Data provided »
= = =

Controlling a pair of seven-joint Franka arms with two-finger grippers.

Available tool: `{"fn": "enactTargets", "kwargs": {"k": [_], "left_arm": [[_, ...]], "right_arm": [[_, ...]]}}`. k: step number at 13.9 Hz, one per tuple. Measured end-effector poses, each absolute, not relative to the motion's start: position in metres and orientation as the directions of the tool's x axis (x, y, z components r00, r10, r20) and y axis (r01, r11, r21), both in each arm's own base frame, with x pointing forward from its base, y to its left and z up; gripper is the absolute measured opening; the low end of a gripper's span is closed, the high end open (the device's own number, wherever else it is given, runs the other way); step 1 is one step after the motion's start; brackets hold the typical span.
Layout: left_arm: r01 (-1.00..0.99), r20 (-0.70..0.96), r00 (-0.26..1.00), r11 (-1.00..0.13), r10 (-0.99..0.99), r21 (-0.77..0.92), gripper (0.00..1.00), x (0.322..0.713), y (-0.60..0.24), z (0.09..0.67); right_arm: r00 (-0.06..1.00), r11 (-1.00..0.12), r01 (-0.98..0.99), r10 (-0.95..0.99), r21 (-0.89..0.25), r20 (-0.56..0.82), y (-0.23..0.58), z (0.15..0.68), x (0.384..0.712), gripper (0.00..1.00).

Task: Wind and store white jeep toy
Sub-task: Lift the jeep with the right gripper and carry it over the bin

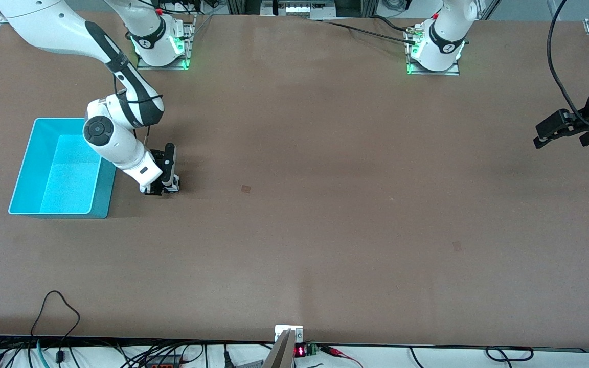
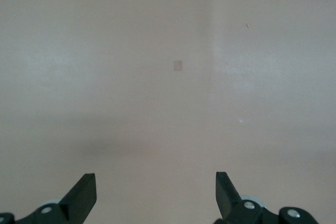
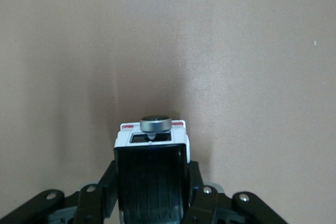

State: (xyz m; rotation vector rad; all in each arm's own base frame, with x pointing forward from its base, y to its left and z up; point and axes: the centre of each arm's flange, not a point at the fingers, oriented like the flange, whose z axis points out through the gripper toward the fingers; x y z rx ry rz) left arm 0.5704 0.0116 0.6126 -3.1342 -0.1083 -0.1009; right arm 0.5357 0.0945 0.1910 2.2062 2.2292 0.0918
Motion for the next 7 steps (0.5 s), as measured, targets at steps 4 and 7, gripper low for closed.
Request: {"fn": "enactTargets", "kwargs": {"k": [4, 7], "left_arm": [[0.083, 0.058, 0.995, -0.997, 0.083, -0.001, 1.0, 0.57, 0.012, 0.612], [0.088, 0.049, 0.995, -0.996, 0.088, -0.002, 1.0, 0.569, 0.012, 0.611]], "right_arm": [[0.009, -0.011, 0.999, 0.999, 0.052, 0.036, 0.09, 0.193, 0.539, 0.55], [0.098, -0.099, 0.992, 0.995, 0.083, 0.023, 0.083, 0.218, 0.55, 0.55]]}}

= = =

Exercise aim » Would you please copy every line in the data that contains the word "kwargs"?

Written reply »
Available tool: `{"fn": "enactTargets", "kwargs": {"k": [_], "left_arm": [[_, ...]], "right_arm": [[_, ...]]}}`. k: step number at 13.9 Hz, one per tuple. Measured end-effector poses, each absolute, not relative to the motion's start: position in metres and orientation as the directions of the tool's x axis (x, y, z components r00, r10, r20) and y axis (r01, r11, r21), both in each arm's own base frame, with x pointing forward from its base, y to its left and z up; gripper is the absolute measured opening; the low end of a gripper's span is closed, the high end open (the device's own number, wherever else it is given, runs the other way); step 1 is one step after the motion's start; brackets hold the typical span.
Request: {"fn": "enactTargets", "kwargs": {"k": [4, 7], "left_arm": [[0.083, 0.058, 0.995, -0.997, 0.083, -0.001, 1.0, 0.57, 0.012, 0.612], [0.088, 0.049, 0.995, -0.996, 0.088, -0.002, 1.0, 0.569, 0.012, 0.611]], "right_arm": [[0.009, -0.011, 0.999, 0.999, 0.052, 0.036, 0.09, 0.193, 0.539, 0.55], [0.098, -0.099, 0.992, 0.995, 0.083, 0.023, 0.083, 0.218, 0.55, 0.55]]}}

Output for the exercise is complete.